*** Block opens ***

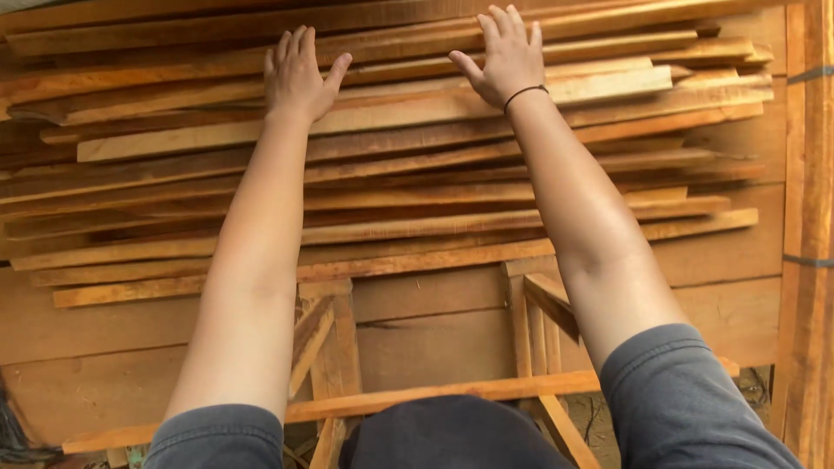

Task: Bundling long wooden strips together using plastic ties.

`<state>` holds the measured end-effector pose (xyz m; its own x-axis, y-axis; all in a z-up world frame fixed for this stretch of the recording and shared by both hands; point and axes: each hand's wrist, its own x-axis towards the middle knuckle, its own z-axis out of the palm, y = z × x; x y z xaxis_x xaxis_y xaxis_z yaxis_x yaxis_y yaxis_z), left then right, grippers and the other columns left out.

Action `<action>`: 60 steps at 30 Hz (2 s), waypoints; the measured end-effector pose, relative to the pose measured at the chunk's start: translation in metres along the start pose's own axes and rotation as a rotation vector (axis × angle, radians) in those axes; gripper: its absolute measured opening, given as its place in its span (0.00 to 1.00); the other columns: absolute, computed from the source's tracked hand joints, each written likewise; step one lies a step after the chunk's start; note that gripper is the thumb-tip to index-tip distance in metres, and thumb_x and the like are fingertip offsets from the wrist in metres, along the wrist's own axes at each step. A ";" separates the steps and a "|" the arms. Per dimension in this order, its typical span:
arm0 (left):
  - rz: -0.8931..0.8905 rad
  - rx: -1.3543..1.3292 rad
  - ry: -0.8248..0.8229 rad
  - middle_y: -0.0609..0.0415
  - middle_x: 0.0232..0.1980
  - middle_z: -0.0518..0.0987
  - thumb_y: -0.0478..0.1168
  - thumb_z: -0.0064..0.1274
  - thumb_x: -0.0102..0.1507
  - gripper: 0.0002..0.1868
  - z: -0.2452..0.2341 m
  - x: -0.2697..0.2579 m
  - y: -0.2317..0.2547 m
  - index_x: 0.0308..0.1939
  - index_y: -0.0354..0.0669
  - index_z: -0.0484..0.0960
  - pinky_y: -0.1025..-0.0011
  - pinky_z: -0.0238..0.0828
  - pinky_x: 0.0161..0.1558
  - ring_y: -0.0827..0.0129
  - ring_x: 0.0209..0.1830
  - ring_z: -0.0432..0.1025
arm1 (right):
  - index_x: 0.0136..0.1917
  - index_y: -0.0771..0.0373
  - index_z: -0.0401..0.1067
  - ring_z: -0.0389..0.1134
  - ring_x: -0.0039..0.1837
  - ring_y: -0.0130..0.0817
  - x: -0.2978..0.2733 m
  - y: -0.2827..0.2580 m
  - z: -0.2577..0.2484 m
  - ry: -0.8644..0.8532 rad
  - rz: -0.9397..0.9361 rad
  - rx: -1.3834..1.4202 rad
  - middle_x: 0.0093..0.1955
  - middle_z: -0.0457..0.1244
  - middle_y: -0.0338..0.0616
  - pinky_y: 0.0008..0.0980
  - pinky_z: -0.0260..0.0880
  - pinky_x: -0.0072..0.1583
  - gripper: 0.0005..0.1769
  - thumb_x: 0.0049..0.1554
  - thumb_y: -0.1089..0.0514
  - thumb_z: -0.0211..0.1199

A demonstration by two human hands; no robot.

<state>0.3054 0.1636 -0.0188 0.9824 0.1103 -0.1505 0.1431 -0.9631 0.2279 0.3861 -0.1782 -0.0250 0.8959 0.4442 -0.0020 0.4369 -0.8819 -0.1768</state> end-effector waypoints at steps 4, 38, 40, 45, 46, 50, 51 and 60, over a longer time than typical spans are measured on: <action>-0.049 0.018 -0.132 0.42 0.71 0.72 0.76 0.18 0.70 0.49 0.006 0.028 -0.014 0.74 0.39 0.62 0.40 0.34 0.73 0.49 0.72 0.62 | 0.76 0.61 0.62 0.50 0.78 0.50 0.036 0.007 0.007 -0.142 0.038 0.033 0.76 0.58 0.49 0.69 0.37 0.73 0.44 0.67 0.23 0.41; -0.017 0.137 0.123 0.48 0.54 0.77 0.64 0.36 0.71 0.28 -0.007 -0.110 0.023 0.50 0.43 0.76 0.50 0.51 0.61 0.50 0.57 0.67 | 0.67 0.57 0.69 0.49 0.77 0.51 -0.098 -0.050 -0.031 -0.142 0.051 -0.042 0.77 0.53 0.47 0.58 0.47 0.70 0.49 0.59 0.14 0.44; -0.037 0.125 0.148 0.51 0.46 0.78 0.65 0.36 0.70 0.25 0.002 -0.127 0.031 0.41 0.50 0.74 0.51 0.56 0.58 0.54 0.54 0.71 | 0.71 0.53 0.63 0.50 0.78 0.46 -0.119 -0.050 -0.041 -0.235 0.082 0.006 0.73 0.59 0.44 0.59 0.42 0.74 0.50 0.56 0.13 0.46; -0.054 0.152 0.029 0.46 0.58 0.74 0.69 0.39 0.67 0.34 0.019 -0.199 0.046 0.54 0.42 0.77 0.50 0.53 0.65 0.50 0.62 0.66 | 0.71 0.48 0.63 0.51 0.74 0.46 -0.181 -0.067 -0.031 -0.102 -0.004 -0.083 0.67 0.54 0.38 0.70 0.32 0.77 0.56 0.43 0.12 0.60; -0.055 0.154 0.032 0.46 0.58 0.74 0.69 0.39 0.67 0.34 0.012 -0.206 0.053 0.54 0.42 0.77 0.50 0.53 0.65 0.50 0.62 0.66 | 0.71 0.48 0.63 0.51 0.74 0.46 -0.190 -0.078 -0.029 -0.099 -0.005 -0.082 0.67 0.54 0.38 0.70 0.32 0.77 0.56 0.43 0.12 0.60; -0.191 0.179 -0.191 0.41 0.76 0.61 0.68 0.30 0.71 0.42 0.001 -0.224 0.090 0.72 0.35 0.62 0.48 0.40 0.75 0.48 0.77 0.51 | 0.81 0.50 0.46 0.37 0.83 0.47 -0.218 -0.094 -0.038 -0.238 0.132 -0.045 0.82 0.43 0.40 0.67 0.35 0.78 0.66 0.41 0.16 0.63; -0.225 0.205 -0.253 0.41 0.76 0.61 0.67 0.31 0.71 0.41 -0.002 -0.224 0.096 0.73 0.36 0.62 0.51 0.41 0.75 0.49 0.78 0.53 | 0.80 0.49 0.47 0.40 0.82 0.44 -0.219 -0.096 -0.045 -0.290 0.176 -0.053 0.81 0.46 0.39 0.67 0.38 0.76 0.65 0.43 0.16 0.63; -0.023 0.212 -0.211 0.45 0.62 0.76 0.38 0.48 0.63 0.25 0.071 -0.226 0.048 0.66 0.42 0.71 0.44 0.33 0.76 0.51 0.68 0.68 | 0.51 0.52 0.68 0.64 0.65 0.45 -0.250 -0.049 0.060 -0.094 -0.031 -0.163 0.53 0.69 0.42 0.64 0.42 0.76 0.16 0.60 0.41 0.60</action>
<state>0.0817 0.0747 -0.0424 0.9295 0.1007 -0.3547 0.1151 -0.9932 0.0195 0.1361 -0.2367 -0.0748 0.8738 0.4774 -0.0924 0.4781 -0.8782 -0.0160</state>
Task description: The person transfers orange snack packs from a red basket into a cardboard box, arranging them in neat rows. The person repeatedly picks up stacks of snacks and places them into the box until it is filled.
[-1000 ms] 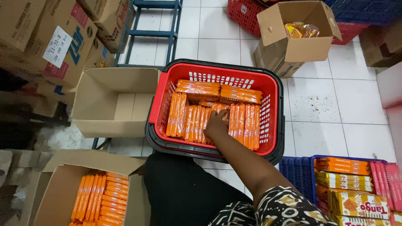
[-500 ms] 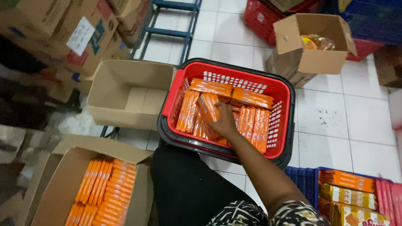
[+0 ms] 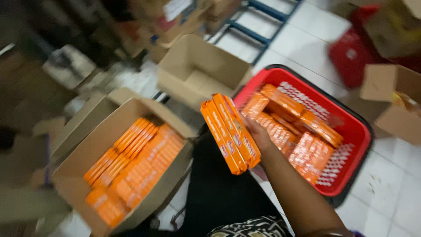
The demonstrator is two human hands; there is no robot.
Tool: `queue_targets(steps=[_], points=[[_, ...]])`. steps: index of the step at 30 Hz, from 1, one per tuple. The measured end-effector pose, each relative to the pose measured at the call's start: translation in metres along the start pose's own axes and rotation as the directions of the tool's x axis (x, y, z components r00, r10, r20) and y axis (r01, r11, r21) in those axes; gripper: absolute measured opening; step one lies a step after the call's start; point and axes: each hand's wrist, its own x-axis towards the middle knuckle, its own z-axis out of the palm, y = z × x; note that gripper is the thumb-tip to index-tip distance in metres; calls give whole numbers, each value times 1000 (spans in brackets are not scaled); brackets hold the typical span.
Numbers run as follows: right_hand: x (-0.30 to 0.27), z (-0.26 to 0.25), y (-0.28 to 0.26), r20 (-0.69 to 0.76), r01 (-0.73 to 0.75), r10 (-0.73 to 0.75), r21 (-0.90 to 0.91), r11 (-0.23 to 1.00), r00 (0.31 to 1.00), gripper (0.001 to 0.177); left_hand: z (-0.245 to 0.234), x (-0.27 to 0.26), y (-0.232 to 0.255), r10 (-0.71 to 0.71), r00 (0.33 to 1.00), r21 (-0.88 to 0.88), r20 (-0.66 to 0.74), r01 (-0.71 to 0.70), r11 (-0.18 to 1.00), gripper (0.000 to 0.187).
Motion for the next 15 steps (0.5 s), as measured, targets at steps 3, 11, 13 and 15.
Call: queue_targets(steps=[3,11,13,15], points=[[15,11,44,-19,-186,186,-15,982,982,53,-11,-27,-23,-118,991,-40,-63,116,992,39],[35,120,126,138,-60,204,-669,741,969,71,-17,-6,-34,-217,955,106,-203,242,965,25],[31,135,152,143,-53,237,-746,663,961,71,-17,-19,-39,-258,947,124,-191,284,951,25],[36,147,171,151,26,183,-833,552,971,71,-17,-8,-40,-214,967,164,-136,235,958,42]])
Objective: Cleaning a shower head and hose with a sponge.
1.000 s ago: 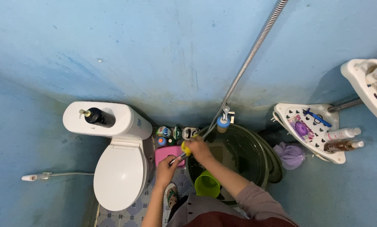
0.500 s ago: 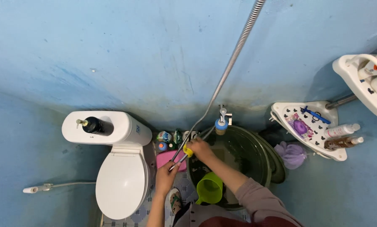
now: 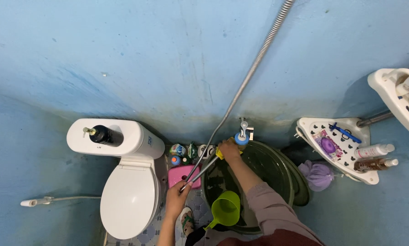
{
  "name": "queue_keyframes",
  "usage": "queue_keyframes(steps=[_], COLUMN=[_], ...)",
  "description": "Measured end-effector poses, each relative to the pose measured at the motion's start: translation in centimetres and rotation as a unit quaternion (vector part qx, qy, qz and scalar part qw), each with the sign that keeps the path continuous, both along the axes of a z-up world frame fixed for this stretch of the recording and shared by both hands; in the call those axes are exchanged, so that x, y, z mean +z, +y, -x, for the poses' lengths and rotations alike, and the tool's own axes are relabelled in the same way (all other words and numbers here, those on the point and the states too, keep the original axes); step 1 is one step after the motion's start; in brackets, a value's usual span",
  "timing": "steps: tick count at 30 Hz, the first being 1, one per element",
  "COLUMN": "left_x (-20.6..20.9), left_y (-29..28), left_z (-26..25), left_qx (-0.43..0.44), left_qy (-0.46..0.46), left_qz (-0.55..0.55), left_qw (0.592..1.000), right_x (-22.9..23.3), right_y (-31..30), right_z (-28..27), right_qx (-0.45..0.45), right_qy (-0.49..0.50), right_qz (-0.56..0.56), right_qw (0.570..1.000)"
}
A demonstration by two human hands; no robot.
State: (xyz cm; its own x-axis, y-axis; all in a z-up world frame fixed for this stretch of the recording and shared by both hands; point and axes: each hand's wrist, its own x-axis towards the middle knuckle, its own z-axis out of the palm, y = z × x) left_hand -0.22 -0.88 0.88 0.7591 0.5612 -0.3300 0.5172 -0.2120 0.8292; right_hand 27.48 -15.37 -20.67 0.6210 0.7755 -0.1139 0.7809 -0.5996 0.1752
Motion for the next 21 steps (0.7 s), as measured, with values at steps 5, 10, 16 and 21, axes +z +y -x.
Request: queue_keyframes(steps=[5,10,16,21], left_x=[0.0,-0.6,-0.8,-1.8], left_y=[-0.1,-0.1,-0.4,-0.2], left_z=[0.0,-0.3,-0.9,-1.0], left_qx=[0.012,0.004,0.001,0.007], left_qy=[-0.01,-0.018,0.017,-0.047], left_qz=[0.007,0.009,0.007,0.008], left_qw=[1.0,1.0,1.0,0.999], right_x=[3.7,5.7,11.1,15.3], right_y=[-0.2,0.1,1.5,2.6], right_z=[1.3,4.2,9.9,12.4], right_qx=[-0.019,-0.036,0.003,0.141], right_qy=[0.088,0.175,0.275,0.274], right_qz=[-0.038,-0.112,-0.21,-0.329], right_qw=[0.995,0.977,0.938,0.893])
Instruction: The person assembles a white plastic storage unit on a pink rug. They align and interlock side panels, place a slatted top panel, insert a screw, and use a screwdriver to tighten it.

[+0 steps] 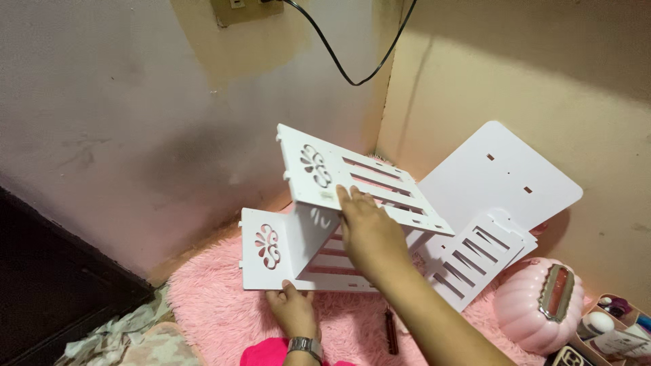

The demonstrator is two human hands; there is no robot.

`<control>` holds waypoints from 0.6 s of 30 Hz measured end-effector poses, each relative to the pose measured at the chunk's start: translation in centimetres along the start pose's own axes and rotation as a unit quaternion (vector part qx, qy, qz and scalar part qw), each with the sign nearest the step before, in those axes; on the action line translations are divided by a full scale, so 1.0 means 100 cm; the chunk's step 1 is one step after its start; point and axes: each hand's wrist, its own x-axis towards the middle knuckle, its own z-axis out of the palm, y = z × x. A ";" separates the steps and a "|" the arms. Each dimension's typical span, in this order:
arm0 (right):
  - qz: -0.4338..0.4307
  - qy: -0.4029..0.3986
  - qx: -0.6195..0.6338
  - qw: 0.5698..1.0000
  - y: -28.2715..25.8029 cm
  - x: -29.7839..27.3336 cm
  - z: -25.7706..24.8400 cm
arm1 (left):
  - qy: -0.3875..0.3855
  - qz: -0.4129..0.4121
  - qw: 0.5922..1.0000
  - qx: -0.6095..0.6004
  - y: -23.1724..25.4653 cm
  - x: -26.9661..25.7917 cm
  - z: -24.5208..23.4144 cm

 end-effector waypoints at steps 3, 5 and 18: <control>-0.024 -0.027 -0.032 0.999 -0.011 0.001 0.012 | 0.062 -0.041 0.995 0.065 -0.002 0.012 -0.010; -0.035 -0.048 -0.057 0.997 -0.020 0.000 0.021 | 0.067 -0.059 0.995 0.042 -0.002 0.023 -0.019; -0.133 -0.121 0.001 0.984 -0.039 -0.029 0.089 | 0.119 -0.183 0.975 0.034 -0.002 0.052 -0.067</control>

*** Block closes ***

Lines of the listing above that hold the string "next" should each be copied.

Motion for the next 15 steps (0.5 s), as measured, targets at steps 3, 11, 13 and 15.
Motion for the next 21 steps (0.7 s), as measured, with values at steps 5, 10, 16 and 21, axes +z +y -x.

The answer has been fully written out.